• _PROBLEM DESCRIPTION_
Print the listing from its top line through the line containing "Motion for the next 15", nothing more, and leave out the pictures.
____________________
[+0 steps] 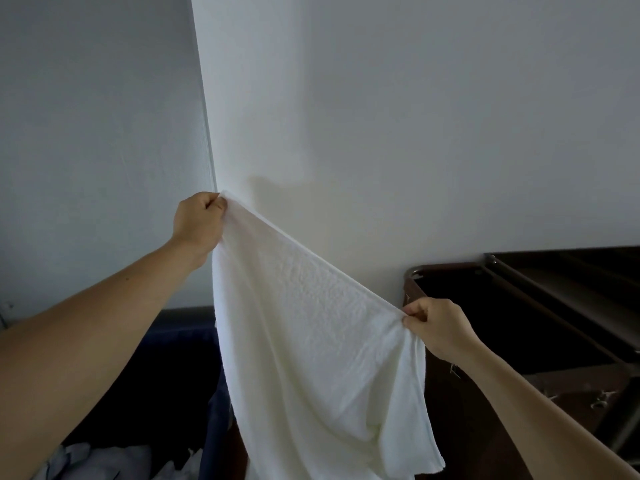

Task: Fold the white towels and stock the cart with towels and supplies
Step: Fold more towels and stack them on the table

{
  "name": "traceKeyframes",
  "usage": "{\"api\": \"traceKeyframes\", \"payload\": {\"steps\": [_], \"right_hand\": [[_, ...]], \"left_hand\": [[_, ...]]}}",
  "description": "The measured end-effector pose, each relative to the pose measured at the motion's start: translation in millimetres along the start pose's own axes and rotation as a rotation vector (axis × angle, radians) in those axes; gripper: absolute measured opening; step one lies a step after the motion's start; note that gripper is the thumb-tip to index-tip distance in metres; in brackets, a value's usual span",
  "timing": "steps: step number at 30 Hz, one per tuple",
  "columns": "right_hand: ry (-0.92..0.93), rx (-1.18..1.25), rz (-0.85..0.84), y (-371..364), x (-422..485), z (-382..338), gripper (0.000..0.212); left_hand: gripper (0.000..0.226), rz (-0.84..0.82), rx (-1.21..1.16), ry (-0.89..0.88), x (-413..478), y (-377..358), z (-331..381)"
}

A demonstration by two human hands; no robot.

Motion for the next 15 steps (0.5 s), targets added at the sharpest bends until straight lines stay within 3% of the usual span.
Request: {"api": "traceKeyframes", "payload": {"steps": [3, 5, 8, 12, 15], "right_hand": [[-0.018, 0.072, 0.058, 7.4, 1.1, -3.9, 0.015], [0.018, 0.181, 0.111, 15.8, 2.1, -20.4, 0.010], [0.172, 0.228, 0.138, 23.0, 2.4, -68.2, 0.009], [0.348, 0.163, 0.029, 11.0, 6.0, -117.6, 0.016], [0.422, 0.092, -0.016, 3.9, 9.2, -130.8, 0.020]], "left_hand": [[0.015, 0.048, 0.069, -0.039, -5.5, 1.8, 2.5], [0.022, -0.007, 0.186, -0.114, -16.2, -5.2, 8.4], [0.022, -0.206, 0.354, -0.225, -37.5, -34.1, 21.6], [0.039, -0.638, 0.263, -0.247, -83.3, -79.0, 39.6], [0.042, -0.774, 0.196, -0.199, -99.4, -87.5, 42.1]]}}
Point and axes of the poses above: each hand's wrist, its own x-axis towards the middle knuckle, its own y-axis out of the back of the hand, z = x × y, the point moved 5 cm from there along x, towards the middle knuckle, and after that the axes turned 1 degree about -z, right-handed, at the moved point
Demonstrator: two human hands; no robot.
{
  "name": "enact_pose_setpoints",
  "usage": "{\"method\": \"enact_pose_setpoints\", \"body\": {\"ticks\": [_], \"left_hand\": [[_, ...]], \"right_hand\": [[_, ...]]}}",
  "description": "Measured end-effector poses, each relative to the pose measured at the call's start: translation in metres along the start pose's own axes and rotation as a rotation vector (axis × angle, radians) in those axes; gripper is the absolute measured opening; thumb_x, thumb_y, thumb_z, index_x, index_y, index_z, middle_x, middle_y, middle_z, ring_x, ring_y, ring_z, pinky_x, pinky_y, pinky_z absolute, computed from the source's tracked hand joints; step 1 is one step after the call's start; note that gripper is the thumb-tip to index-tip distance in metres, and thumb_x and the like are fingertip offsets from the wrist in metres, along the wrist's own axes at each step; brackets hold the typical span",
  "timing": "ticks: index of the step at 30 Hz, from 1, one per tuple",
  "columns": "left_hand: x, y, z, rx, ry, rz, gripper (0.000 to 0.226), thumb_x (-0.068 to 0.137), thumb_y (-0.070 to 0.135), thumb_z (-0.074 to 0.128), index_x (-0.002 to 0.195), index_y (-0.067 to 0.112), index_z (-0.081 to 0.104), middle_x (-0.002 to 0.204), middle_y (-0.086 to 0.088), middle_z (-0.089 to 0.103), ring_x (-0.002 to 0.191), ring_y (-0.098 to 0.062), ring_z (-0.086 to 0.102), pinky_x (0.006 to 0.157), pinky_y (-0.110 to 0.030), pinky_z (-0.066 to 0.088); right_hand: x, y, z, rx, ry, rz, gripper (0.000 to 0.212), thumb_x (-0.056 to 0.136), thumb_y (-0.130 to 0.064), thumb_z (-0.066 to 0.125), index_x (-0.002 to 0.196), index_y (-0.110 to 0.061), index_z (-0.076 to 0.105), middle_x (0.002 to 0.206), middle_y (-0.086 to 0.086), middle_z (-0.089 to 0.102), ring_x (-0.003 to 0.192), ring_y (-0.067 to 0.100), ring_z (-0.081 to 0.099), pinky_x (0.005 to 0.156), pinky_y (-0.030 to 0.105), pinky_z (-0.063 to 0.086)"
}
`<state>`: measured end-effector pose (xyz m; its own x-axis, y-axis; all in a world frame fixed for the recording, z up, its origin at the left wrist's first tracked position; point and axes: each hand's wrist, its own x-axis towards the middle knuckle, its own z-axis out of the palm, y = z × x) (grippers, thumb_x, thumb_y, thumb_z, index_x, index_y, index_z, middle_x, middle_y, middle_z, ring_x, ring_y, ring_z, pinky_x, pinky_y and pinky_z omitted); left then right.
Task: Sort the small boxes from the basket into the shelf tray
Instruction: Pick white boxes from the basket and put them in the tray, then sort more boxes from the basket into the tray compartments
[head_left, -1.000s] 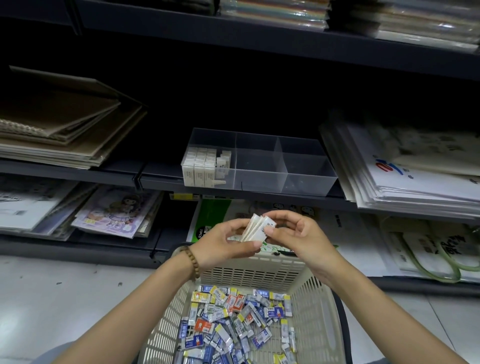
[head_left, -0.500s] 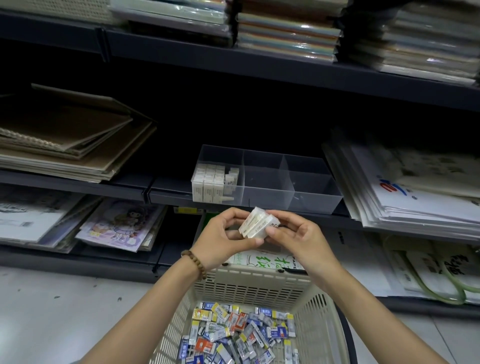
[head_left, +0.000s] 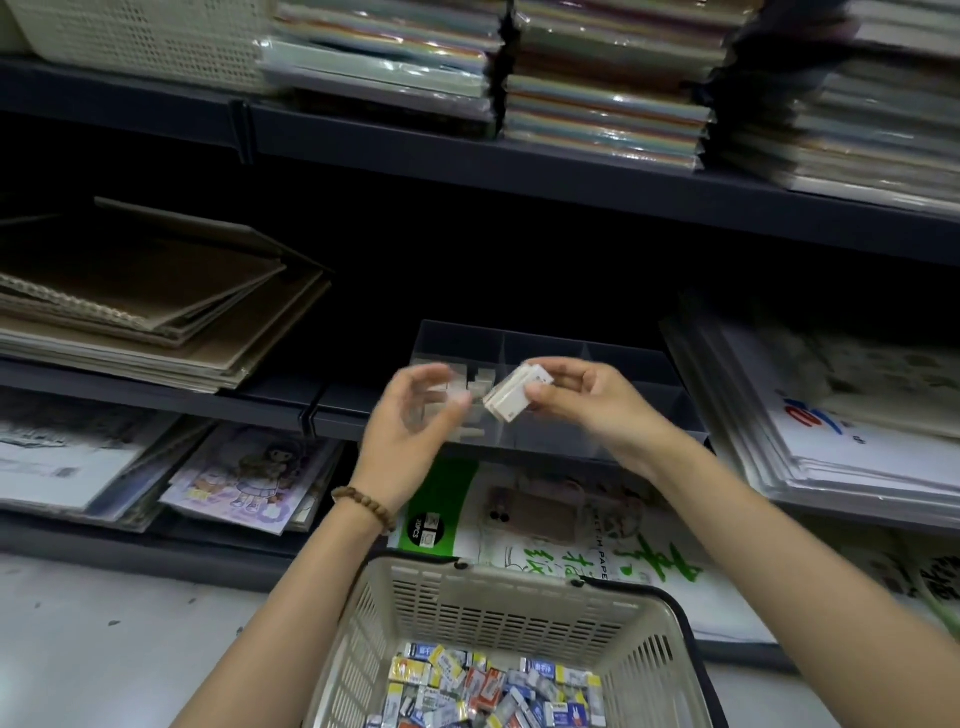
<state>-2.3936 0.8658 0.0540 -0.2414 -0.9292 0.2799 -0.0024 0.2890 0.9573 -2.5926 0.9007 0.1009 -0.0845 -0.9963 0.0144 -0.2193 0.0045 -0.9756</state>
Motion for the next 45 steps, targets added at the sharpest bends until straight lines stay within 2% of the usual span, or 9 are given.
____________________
• _RESULT_
[+0 steps] 

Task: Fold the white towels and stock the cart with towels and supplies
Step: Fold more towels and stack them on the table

{
  "name": "traceKeyframes",
  "usage": "{\"api\": \"traceKeyframes\", \"payload\": {\"steps\": [_], \"right_hand\": [[_, ...]], \"left_hand\": [[_, ...]]}}",
  "description": "The measured end-effector pose, each relative to the pose measured at the motion's start: translation in millimetres along the start pose's own axes and rotation as a rotation vector (axis × angle, radians) in those axes; gripper: absolute measured opening; step one lies a step after the motion's start; note that gripper is the thumb-tip to index-tip distance in metres; in brackets, a value's usual span",
  "timing": "steps: step number at 30 Hz, one per tuple",
  "columns": "right_hand: ry (-0.92..0.93), rx (-1.18..1.25), rz (-0.85..0.84), y (-371..364), x (-422..485), z (-382..338), gripper (0.000..0.212); left_hand: gripper (0.000..0.226), rz (-0.84..0.82), rx (-1.21..1.16), ry (-0.89..0.88), x (-413..478), y (-377..358), z (-331..381)"
}

A demonstration by two human hands; no robot.

Motion for the next 15 steps (0.5 s), targets added at the sharpest bends until straight lines stay within 3% of the usual span.

What this exercise asked for has been supplied.